> INFORMATION GIVEN

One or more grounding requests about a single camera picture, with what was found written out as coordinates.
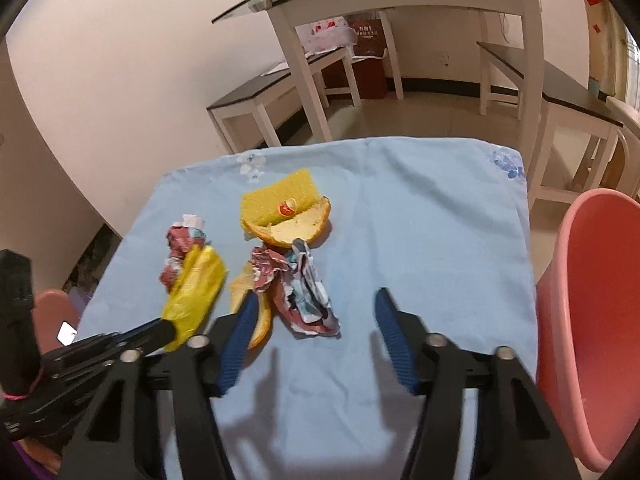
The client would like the yellow plastic wrapper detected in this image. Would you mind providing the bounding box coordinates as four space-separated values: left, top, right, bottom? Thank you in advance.
162 244 227 352

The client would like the pink plastic trash bin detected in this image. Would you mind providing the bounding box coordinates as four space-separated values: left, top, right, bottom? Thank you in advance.
537 188 639 472

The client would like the red white snack wrapper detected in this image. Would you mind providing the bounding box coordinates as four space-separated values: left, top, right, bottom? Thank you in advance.
250 238 341 337

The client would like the light blue tablecloth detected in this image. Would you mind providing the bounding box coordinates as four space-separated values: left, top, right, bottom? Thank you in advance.
78 138 537 479

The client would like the yellow foam sponge pad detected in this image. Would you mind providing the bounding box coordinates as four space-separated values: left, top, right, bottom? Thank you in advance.
240 168 321 231

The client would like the orange peel half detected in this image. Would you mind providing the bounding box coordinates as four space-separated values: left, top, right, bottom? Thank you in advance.
245 196 331 248

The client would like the black-top bench right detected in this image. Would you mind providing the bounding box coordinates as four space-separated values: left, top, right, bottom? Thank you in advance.
477 41 626 211

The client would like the black-top bench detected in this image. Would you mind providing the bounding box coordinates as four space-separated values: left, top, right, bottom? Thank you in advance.
207 47 361 153
477 41 626 211

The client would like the dark red paper bag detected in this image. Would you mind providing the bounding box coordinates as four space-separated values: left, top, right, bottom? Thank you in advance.
346 16 388 100

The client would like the black-top bench left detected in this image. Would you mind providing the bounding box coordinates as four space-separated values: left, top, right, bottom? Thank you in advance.
207 47 361 153

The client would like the white plastic stool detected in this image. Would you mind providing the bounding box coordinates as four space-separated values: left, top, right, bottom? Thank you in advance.
569 95 640 201

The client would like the white glass-top dining table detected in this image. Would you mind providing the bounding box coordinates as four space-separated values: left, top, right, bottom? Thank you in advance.
210 0 583 172

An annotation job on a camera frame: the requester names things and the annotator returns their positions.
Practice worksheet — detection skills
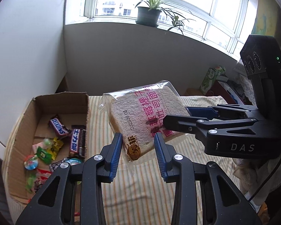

> EXERCISE INSTRUCTIONS
Return each line from the data where the string "camera" can be found.

> ANSWER FOR THIS EXERCISE
One or more grounding requests about a single camera picture, with what was found written out as coordinates.
An annotation job on a camera frame: the requester names things and the annotator returns their positions.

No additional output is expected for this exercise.